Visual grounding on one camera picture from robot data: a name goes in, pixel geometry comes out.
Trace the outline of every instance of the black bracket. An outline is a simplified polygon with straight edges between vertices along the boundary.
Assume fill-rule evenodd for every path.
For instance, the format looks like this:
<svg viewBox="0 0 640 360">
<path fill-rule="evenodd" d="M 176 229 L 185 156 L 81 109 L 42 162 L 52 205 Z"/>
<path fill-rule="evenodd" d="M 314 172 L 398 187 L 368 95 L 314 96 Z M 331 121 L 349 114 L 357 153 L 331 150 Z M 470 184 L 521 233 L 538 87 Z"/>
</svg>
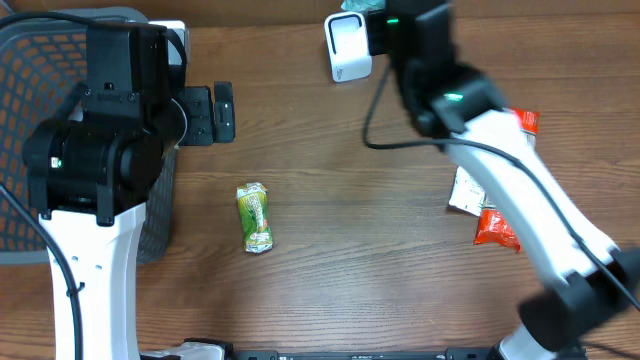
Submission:
<svg viewBox="0 0 640 360">
<path fill-rule="evenodd" d="M 187 117 L 187 133 L 180 146 L 209 146 L 230 143 L 235 139 L 233 88 L 229 82 L 216 82 L 213 87 L 186 87 L 177 101 Z"/>
</svg>

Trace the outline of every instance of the green light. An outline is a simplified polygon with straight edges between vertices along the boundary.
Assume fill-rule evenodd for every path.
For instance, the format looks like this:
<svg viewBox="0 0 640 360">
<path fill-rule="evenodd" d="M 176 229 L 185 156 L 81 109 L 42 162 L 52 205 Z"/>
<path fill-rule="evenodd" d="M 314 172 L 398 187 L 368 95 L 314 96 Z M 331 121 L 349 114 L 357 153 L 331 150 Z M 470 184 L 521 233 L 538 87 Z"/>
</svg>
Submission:
<svg viewBox="0 0 640 360">
<path fill-rule="evenodd" d="M 460 95 L 460 94 L 444 94 L 444 97 L 447 98 L 447 100 L 449 101 L 460 101 L 462 100 L 462 98 L 464 98 L 464 95 Z"/>
</svg>

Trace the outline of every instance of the red snack bag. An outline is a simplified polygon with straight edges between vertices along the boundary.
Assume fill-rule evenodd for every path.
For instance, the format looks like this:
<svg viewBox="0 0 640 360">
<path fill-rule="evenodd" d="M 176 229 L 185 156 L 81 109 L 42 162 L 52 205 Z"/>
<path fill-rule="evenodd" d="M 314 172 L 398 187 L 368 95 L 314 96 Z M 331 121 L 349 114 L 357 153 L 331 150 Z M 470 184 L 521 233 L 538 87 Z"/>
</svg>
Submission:
<svg viewBox="0 0 640 360">
<path fill-rule="evenodd" d="M 520 118 L 520 126 L 527 137 L 527 142 L 532 148 L 536 144 L 536 136 L 538 135 L 538 124 L 540 122 L 540 113 L 519 109 L 513 111 Z M 478 222 L 478 231 L 474 245 L 484 244 L 488 242 L 496 242 L 502 246 L 513 248 L 516 252 L 520 252 L 520 242 L 515 232 L 507 224 L 505 218 L 496 209 L 496 206 L 485 195 L 480 221 Z"/>
</svg>

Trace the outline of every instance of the wooden table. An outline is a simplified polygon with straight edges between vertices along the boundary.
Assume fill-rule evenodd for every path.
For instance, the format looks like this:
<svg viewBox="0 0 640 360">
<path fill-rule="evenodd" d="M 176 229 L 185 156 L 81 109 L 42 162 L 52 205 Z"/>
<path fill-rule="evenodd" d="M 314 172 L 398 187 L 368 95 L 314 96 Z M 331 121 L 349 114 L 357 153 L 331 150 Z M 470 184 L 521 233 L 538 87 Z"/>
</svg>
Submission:
<svg viewBox="0 0 640 360">
<path fill-rule="evenodd" d="M 640 15 L 461 19 L 463 57 L 514 106 L 542 112 L 537 149 L 582 211 L 640 245 Z M 237 139 L 180 151 L 173 243 L 138 270 L 138 339 L 282 351 L 490 346 L 540 290 L 524 254 L 473 246 L 477 219 L 446 209 L 455 167 L 436 149 L 376 152 L 365 80 L 330 79 L 320 25 L 193 31 L 191 85 L 233 82 Z M 389 86 L 376 140 L 414 138 Z M 243 253 L 235 189 L 269 189 L 276 246 Z M 0 358 L 54 354 L 47 266 L 0 268 Z M 589 339 L 640 353 L 629 311 Z M 593 351 L 594 358 L 611 358 Z"/>
</svg>

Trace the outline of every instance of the white device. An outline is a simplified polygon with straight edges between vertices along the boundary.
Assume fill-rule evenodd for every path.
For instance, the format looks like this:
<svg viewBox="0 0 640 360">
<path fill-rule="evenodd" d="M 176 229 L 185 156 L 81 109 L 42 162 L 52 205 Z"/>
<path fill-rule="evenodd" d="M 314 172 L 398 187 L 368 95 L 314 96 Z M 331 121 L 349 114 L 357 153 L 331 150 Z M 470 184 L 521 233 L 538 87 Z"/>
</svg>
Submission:
<svg viewBox="0 0 640 360">
<path fill-rule="evenodd" d="M 335 82 L 361 79 L 371 74 L 373 60 L 362 14 L 333 14 L 324 21 L 324 33 Z"/>
</svg>

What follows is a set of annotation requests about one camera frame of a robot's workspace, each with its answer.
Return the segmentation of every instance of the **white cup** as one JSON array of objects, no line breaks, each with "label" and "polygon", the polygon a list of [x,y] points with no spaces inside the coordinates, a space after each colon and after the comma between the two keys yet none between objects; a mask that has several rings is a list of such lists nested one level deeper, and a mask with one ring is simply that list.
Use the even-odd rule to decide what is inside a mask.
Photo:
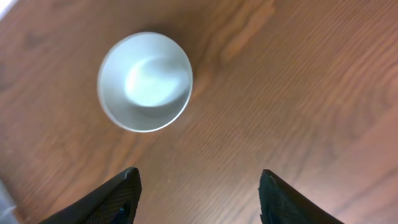
[{"label": "white cup", "polygon": [[98,97],[108,117],[134,132],[166,127],[192,94],[193,75],[185,52],[172,39],[152,32],[131,35],[105,57]]}]

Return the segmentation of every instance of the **white bowl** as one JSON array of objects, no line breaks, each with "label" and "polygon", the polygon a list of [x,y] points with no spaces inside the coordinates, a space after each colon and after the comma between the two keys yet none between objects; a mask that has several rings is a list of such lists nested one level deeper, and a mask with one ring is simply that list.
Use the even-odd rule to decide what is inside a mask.
[{"label": "white bowl", "polygon": [[105,57],[98,97],[118,126],[140,133],[166,127],[182,113],[193,75],[185,52],[172,39],[152,32],[131,35]]}]

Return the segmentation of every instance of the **cup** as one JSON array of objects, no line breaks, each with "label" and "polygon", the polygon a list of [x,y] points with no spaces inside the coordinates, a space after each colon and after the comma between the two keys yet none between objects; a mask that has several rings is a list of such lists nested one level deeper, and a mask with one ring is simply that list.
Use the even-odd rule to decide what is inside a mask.
[{"label": "cup", "polygon": [[189,59],[172,39],[141,32],[117,43],[98,74],[98,97],[106,115],[128,131],[166,127],[182,113],[192,94]]}]

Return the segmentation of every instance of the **cup rim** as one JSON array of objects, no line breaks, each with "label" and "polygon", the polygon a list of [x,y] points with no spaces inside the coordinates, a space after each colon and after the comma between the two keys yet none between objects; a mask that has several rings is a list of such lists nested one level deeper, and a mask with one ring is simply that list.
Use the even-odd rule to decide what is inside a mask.
[{"label": "cup rim", "polygon": [[101,79],[102,79],[102,76],[103,76],[103,69],[104,69],[104,66],[105,66],[106,62],[108,61],[110,55],[111,55],[121,44],[123,44],[123,43],[125,43],[126,41],[129,41],[130,39],[132,39],[132,38],[134,38],[134,37],[137,37],[137,36],[139,36],[139,35],[148,35],[148,34],[150,34],[150,35],[159,35],[159,36],[168,38],[168,39],[170,39],[171,41],[173,41],[173,42],[176,43],[176,41],[174,41],[174,40],[171,39],[170,37],[167,37],[166,35],[159,34],[159,33],[156,33],[156,32],[139,32],[139,33],[136,33],[136,34],[127,36],[127,37],[125,37],[124,39],[120,40],[118,43],[116,43],[114,46],[111,47],[111,49],[110,49],[109,52],[106,54],[105,58],[103,59],[103,61],[102,61],[102,63],[101,63],[101,66],[100,66],[99,71],[98,71],[98,77],[97,77],[97,94],[98,94],[98,99],[99,99],[99,103],[100,103],[102,109],[104,110],[105,114],[107,115],[107,117],[108,117],[114,124],[116,124],[117,126],[119,126],[120,128],[123,128],[123,129],[125,129],[125,130],[127,130],[127,131],[132,131],[132,132],[135,132],[135,133],[150,133],[150,132],[158,131],[158,130],[160,130],[160,129],[162,129],[162,128],[165,128],[165,127],[168,126],[169,124],[173,123],[173,122],[182,114],[182,112],[185,110],[185,108],[188,106],[188,102],[190,101],[190,98],[191,98],[191,95],[192,95],[192,89],[193,89],[193,70],[192,70],[191,62],[189,61],[189,58],[188,58],[187,53],[185,53],[185,51],[181,48],[181,46],[179,46],[178,43],[176,43],[177,46],[182,50],[182,52],[184,53],[184,55],[185,55],[186,58],[188,59],[189,66],[190,66],[190,70],[191,70],[191,74],[190,74],[190,76],[191,76],[191,82],[190,82],[190,88],[189,88],[189,92],[188,92],[187,99],[185,100],[185,103],[184,103],[184,105],[181,107],[180,111],[174,116],[174,118],[172,118],[169,122],[167,122],[166,124],[164,124],[164,125],[162,125],[162,126],[160,126],[160,127],[158,127],[158,128],[148,129],[148,130],[138,130],[138,129],[134,129],[134,128],[127,127],[126,125],[120,123],[120,122],[112,115],[112,113],[109,111],[108,107],[106,106],[106,104],[105,104],[105,102],[104,102],[104,99],[103,99],[103,95],[102,95],[103,91],[102,91],[102,87],[101,87]]}]

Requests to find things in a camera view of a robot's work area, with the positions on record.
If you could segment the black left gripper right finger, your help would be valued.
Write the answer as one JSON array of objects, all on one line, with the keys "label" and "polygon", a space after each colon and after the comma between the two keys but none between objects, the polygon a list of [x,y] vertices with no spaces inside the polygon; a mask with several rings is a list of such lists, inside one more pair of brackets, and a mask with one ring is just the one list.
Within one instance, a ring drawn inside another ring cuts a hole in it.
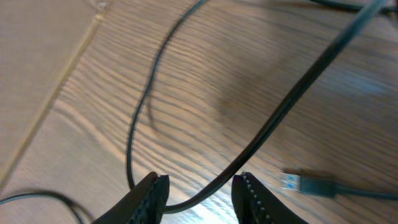
[{"label": "black left gripper right finger", "polygon": [[307,224],[250,172],[233,177],[231,199],[240,224]]}]

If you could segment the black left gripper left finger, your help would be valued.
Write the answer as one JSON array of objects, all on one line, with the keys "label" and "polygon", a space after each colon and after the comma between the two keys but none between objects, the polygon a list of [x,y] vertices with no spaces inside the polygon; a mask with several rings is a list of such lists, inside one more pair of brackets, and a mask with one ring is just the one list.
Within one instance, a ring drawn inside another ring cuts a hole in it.
[{"label": "black left gripper left finger", "polygon": [[159,224],[169,192],[169,176],[150,172],[93,224]]}]

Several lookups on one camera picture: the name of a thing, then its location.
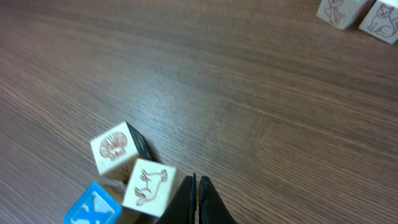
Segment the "blue letter X block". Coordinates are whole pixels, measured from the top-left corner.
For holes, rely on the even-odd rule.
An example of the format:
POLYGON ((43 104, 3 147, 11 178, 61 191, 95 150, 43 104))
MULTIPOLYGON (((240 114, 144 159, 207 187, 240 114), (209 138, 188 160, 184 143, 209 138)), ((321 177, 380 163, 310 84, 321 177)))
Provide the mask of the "blue letter X block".
POLYGON ((122 207, 98 183, 92 182, 63 218, 64 224, 113 224, 122 207))

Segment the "horse picture block green side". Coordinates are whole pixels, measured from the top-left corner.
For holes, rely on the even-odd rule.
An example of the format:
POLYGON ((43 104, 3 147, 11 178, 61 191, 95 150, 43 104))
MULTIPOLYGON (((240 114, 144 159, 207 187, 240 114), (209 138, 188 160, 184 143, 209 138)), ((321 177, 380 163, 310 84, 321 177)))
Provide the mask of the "horse picture block green side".
POLYGON ((180 171, 158 162, 138 159, 124 194, 123 207, 161 217, 175 195, 180 171))

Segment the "shell picture block red side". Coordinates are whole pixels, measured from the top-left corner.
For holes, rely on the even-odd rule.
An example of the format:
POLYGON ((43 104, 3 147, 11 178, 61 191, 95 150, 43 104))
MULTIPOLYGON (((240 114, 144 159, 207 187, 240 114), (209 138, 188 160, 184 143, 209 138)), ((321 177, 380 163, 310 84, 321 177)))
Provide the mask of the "shell picture block red side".
POLYGON ((123 121, 90 141, 101 177, 128 182, 138 159, 152 160, 142 134, 123 121))

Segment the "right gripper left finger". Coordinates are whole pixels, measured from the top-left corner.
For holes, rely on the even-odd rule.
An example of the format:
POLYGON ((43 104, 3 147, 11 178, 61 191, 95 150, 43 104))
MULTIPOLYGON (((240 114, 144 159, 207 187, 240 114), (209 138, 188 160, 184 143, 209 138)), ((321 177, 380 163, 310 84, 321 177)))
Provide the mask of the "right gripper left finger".
POLYGON ((194 224, 197 209, 196 173, 187 175, 156 224, 194 224))

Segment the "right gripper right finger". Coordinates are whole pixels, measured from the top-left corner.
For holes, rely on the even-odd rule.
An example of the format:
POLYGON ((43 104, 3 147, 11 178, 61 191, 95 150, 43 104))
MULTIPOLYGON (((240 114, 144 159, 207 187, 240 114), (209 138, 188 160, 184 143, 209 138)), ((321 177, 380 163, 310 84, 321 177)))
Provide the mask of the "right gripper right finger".
POLYGON ((199 224, 237 224, 208 176, 199 184, 199 224))

> _Assignment_
Where the word "your" occurs in a line of the records, copy that line.

> _Response below_
If you could segment the black left gripper right finger, your help would be valued.
If you could segment the black left gripper left finger, your help would be valued.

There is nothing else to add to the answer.